DOI: 10.7717/peerj.9197/table-2

Note:

Different tools were used to analyze all mutations as abbreviated in the table. PS, PredictSNP; MP, MAPP; PhS, PhD-SNP; PP1, Poly-Phen1; PP2, Poly-Phen2; SF, SIFT; SN, SNAP; IM, I-Mutant; MPr, MuPro; Pr, probability; AG, protein aggregation; AM, Amyloid aggregation. Please refer to “Materials and Methods” for detailed descriptions of these tools. Note that all mutations listed above are based on the equivalent mutations in human.

Furthermore, mutations located at Walker A (Fig. 2A) were predicted to affect catalytic and allosteric site, loss or gain of methylation, alteration of DNA binding, metal binding, ordered interface and the loss of relative solvent accessibility, which all are depending on the types of amino acid substitutions (Table 2).

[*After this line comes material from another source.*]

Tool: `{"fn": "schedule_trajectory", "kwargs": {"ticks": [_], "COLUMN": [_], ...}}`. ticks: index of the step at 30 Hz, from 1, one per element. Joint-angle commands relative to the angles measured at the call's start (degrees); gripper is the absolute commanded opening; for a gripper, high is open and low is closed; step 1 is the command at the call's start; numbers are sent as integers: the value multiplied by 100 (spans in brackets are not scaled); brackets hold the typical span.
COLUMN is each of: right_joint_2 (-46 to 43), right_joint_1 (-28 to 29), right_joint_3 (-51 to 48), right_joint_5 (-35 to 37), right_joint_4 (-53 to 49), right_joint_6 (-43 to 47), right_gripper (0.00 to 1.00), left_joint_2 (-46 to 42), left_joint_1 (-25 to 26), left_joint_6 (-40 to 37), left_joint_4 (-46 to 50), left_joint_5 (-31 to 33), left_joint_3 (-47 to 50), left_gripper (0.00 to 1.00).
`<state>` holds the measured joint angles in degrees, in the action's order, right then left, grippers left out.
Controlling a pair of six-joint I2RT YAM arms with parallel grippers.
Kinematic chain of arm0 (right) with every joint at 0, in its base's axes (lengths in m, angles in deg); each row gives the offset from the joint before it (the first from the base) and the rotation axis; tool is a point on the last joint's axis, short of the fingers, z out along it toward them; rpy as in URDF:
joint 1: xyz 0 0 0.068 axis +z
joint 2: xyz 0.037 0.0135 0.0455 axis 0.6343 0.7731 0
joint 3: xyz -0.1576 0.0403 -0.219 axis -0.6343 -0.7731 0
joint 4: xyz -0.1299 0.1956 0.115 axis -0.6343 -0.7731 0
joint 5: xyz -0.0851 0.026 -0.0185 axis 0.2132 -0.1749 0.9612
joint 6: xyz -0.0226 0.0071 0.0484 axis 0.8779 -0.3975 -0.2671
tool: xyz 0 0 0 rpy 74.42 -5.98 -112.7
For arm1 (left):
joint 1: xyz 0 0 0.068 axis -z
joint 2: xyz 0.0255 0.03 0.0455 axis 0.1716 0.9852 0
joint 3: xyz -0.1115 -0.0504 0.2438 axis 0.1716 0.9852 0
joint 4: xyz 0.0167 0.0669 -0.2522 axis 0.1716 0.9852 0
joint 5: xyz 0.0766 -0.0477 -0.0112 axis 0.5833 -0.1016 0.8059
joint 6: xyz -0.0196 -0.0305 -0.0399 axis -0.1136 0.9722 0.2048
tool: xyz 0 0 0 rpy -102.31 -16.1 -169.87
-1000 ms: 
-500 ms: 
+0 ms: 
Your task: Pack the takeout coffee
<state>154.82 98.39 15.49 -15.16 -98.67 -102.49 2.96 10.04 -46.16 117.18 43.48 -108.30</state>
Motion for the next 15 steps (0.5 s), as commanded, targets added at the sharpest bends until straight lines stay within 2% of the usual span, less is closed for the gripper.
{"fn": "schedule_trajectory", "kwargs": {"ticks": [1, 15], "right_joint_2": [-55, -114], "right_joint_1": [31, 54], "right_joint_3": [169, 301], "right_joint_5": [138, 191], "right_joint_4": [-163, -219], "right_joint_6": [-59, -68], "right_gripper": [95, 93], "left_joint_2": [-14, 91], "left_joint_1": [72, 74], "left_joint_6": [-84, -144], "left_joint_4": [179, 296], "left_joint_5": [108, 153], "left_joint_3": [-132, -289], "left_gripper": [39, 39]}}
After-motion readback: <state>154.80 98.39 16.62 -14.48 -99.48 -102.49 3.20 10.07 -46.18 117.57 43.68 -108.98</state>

These mutations were predicted to affect ATP binding site motif, N-myristolylation, casein kinase II (CK2), protein kinase A (PKA) phosphorylation site and Forkhead-associated (FHA) functional sites. Mutations at the Walker A region also might led to the decrement of protein stability as predicted by I-Mutant and MuPro. Mutation at the Q-loop region (Q159H) (Figs. 2A and 2B) also predicted to have significant deleterious effect and decreased protein stability, but no effects have been identified on its molecular mechanism and structural phenotyping as predicted by MutPred and SNPeffect 4.0, respectively (Table 2).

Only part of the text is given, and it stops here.